• [Instructions for the task] When a line in the listing contains the string "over", pick it out and copy it.

• [Record extracts]
════════════════════
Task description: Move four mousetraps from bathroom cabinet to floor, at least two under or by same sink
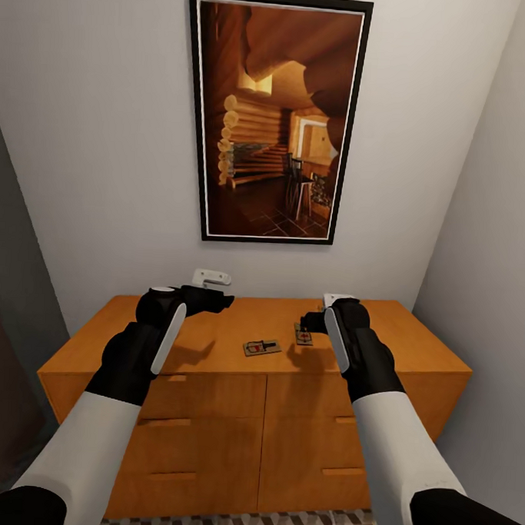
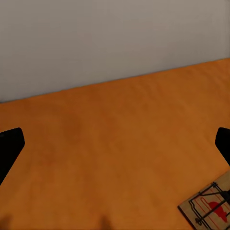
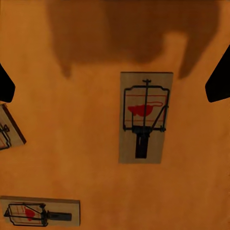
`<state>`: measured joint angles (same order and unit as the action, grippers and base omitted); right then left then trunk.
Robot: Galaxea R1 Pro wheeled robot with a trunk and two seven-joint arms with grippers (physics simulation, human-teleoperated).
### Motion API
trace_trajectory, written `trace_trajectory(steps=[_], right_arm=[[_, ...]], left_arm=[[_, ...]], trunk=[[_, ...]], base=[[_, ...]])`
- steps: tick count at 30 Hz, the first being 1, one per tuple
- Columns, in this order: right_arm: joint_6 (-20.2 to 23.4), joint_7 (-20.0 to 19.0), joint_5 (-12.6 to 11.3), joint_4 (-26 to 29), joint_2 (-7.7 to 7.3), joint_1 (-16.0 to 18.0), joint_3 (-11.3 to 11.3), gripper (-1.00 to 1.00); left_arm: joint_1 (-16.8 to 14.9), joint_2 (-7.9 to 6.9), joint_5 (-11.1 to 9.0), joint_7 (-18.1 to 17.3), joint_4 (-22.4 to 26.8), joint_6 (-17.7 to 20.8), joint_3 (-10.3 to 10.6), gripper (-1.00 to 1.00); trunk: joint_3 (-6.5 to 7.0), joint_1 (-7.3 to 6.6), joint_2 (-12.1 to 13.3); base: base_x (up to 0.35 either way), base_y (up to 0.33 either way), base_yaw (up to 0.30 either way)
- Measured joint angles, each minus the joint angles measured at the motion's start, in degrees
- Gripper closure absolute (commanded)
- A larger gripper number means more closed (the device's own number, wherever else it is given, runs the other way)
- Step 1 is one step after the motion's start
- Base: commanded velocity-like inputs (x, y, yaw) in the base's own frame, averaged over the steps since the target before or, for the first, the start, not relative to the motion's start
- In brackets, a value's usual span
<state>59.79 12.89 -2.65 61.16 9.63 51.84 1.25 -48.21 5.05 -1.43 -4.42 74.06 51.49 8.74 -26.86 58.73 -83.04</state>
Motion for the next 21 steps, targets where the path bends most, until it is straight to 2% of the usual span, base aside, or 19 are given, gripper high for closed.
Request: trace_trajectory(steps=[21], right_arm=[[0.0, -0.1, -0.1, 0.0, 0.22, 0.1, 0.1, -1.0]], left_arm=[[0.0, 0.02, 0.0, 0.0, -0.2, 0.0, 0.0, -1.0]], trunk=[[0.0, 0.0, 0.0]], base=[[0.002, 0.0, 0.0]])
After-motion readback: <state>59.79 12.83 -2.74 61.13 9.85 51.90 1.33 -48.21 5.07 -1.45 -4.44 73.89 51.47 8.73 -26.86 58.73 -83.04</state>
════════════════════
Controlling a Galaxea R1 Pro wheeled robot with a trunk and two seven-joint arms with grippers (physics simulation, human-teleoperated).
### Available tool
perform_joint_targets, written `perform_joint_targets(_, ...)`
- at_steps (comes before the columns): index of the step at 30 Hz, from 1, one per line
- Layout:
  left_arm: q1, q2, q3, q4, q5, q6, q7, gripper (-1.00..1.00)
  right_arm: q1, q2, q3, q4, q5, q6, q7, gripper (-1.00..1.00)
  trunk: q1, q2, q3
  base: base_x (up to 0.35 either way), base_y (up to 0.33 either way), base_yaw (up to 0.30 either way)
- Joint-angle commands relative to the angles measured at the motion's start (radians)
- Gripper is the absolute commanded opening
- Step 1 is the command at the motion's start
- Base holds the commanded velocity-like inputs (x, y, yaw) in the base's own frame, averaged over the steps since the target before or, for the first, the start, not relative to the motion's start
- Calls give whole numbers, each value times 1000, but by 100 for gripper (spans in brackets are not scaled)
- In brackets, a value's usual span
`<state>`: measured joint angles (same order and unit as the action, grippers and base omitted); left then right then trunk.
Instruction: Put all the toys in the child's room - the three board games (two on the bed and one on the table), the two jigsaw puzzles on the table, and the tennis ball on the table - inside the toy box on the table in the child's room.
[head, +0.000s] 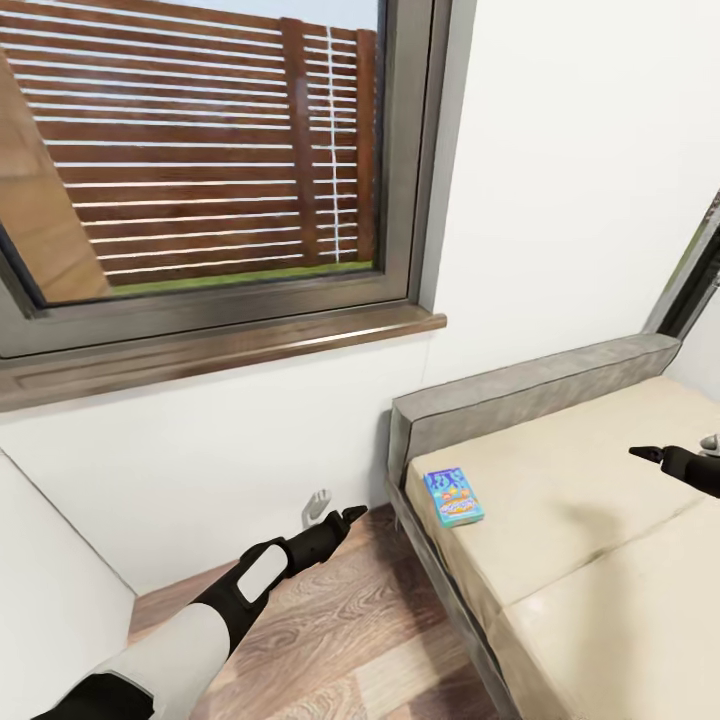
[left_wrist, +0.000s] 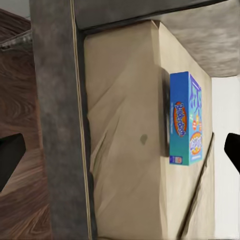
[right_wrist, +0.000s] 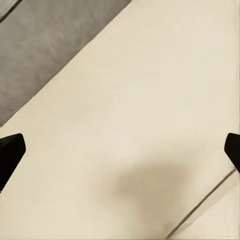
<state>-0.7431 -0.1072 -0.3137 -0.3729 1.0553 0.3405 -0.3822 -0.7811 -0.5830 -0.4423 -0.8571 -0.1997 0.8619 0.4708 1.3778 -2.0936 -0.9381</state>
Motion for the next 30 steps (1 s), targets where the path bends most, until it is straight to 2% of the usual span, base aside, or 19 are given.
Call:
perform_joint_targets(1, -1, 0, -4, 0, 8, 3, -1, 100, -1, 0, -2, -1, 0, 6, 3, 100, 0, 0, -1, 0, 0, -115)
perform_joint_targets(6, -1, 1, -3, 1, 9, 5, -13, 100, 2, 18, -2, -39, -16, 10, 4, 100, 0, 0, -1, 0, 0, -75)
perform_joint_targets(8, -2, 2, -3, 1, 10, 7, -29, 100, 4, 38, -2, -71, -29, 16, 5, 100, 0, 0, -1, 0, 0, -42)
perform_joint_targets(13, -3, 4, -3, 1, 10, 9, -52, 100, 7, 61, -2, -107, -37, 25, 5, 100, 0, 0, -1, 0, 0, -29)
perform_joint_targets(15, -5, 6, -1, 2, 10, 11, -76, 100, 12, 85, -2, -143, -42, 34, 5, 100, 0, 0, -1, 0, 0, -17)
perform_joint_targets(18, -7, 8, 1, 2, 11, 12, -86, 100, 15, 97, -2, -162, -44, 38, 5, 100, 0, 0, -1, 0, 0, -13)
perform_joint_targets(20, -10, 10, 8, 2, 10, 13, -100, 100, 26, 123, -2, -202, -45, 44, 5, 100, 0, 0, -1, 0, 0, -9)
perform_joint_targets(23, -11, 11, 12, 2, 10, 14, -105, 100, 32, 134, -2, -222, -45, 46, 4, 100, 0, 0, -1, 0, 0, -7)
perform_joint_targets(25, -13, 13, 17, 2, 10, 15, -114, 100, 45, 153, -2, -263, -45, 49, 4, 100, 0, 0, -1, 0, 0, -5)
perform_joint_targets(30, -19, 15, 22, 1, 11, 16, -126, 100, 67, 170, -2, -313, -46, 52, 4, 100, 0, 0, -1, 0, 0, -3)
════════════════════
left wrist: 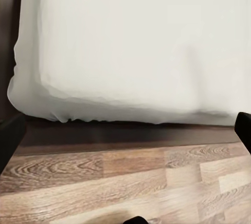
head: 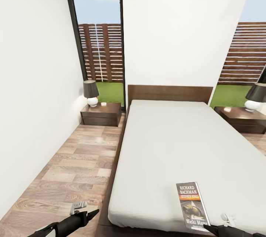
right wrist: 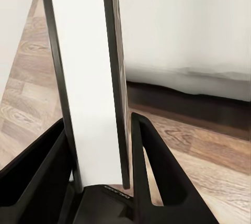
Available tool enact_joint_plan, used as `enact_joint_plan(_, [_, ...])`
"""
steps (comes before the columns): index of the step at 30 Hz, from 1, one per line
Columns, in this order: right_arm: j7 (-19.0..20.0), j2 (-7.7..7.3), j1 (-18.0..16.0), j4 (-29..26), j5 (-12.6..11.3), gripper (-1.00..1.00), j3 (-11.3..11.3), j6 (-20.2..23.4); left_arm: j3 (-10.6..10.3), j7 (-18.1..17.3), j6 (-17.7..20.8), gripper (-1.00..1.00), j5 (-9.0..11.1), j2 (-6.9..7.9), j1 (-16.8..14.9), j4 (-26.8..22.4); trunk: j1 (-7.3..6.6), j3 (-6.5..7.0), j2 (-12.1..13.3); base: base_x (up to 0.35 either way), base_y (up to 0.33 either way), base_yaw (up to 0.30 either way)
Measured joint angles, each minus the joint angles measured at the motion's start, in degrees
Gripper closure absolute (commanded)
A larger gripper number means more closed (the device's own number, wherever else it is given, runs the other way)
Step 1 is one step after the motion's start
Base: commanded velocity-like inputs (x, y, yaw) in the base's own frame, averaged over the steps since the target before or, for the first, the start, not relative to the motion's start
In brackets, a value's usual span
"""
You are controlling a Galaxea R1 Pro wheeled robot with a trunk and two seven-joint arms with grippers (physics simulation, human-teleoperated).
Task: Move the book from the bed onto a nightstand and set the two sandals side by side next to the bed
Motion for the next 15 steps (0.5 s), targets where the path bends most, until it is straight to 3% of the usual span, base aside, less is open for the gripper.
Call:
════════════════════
• [The completed task]
- Base: commanded velocity-like inputs (x, y, yaw) in the base's own frame, averaged over the steps since the target before or, for the first, the start, not relative to the motion's start
- Base holds the commanded velocity-like inputs (x, y, yaw) in the base's own frame, averaged over the steps since the target before or, for the first, the start, not relative to the motion's start
Base: commanded velocity-like inputs (x, y, yaw) in the base's own frame, averaged over the steps since the target before or, for the first, the start, not relative to the motion's start

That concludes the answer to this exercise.